I like the idea of uploading the images used in posts and galleries to Flickr because of the fact that it has dual-use. Not only does it provide a CDN for your site but it has the further benefit of giving users a way to download, link to and comment on those photos. A background sprite doesn’t have the same benefit.

True. I’m going to nitpick and say this technically isn’t a CDN, but is simply sharing the load between your site and another.
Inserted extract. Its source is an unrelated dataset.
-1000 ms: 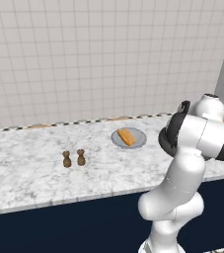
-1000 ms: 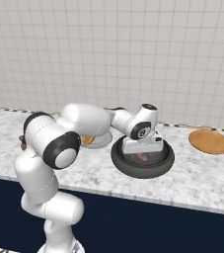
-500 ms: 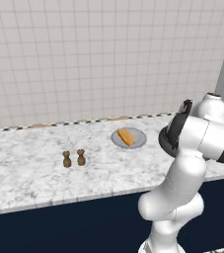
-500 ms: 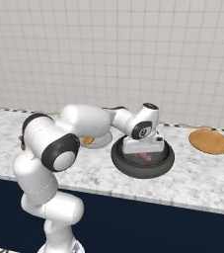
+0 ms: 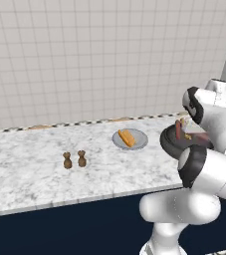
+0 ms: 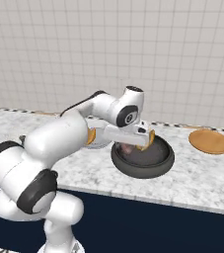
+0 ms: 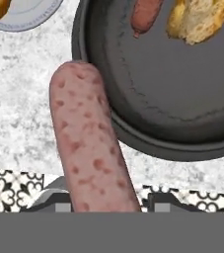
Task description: Place one bun and one sausage from the bowl on each plate.
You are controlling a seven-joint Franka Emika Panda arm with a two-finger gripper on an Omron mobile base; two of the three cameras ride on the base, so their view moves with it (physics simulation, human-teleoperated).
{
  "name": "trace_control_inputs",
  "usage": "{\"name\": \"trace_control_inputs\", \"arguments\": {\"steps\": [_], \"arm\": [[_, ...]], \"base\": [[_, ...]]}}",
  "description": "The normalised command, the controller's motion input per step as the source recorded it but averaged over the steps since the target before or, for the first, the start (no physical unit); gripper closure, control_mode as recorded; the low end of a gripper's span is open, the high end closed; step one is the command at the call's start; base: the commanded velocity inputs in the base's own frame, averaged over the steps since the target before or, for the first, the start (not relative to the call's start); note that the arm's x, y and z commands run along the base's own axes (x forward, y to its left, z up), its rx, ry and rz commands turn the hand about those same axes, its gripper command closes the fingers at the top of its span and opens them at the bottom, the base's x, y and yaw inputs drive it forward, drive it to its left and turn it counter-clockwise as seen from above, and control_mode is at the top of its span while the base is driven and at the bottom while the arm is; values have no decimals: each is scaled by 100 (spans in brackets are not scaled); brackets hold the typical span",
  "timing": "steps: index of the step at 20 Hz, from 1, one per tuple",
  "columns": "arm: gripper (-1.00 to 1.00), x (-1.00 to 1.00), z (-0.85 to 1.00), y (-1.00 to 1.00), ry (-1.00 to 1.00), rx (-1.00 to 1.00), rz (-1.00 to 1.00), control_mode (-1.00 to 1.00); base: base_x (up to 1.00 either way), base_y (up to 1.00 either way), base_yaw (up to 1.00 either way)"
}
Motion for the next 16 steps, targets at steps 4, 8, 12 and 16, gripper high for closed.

There are several reasons for why a true CDN is beneficial:

  • you serve content from a different (sub)domain. Browsers limit the number of concurrent requests they make to each domain, therefore serving assets from another domain (or subdomain) means your browser can make more simultaneous requests and assets are downloaded faster (in parallel, not serial)
  • assets served via a CDN are more likely to have good cache/expiry headers set (the CDN provider will configure these) such as ETags, so that assets are cached by the browser for longer thereby improving performance
  • assets served via a CDN are generally done so from a distributed network of servers (hence the name). Amazon S3 (buckets) can be served through an additional layer called Cloudfront, which essentially means your files from S3 are cached on servers across the globe and served from the location that is most appropriate for the user. This serves to reduce latency and hopefully a faster download speed for that asset

I use Amazon S3 and Cloudfront on Bekonscot where I manually upload my CSS, JS and Flash assets to an S3 bucket. To make this transparent, I have .htaccess rules such as:

RewriteRule ^assets/files/(.*)$ http://media.bekonscot.co.uk/files/$1 [L]

Which catch any requests to my /assets/files directory and map them onto media.bekonscot.co.uk. This in turn is a CNAME onto my Cloudfront account. Serving the files in this way gives me the three benefits listed above: more simultaneous downloads by the browser, correct ETags (expires/cache headers) and geographically distributed delivery.

Of course, this only works currently with my static assets. But there is an active thread on this forum about developing a File Upload field with the capability to push the asset to Amazon S3 itself.

There might be a simpler way of achieving S3 integration by using an .htaccess rule to catch the JIT requests and map these onto S3/Cloudfront directly. I’m going to have a think about that!

@Nick, now I am confused…

I believe google does serve his images from different server farms accross the globe, hence I would call this true CDN. Can you/anyone confirm this? Ea the paths to images always are formed ; http://lh6.ggpht.com with lh6 ranging from one 2 6…

And even if all google images come from one server, its still another one as your own (point 1)

Point 2; expiry headers, doesnt google picasaweb does this too?

Point 3, again isnt this the case with google?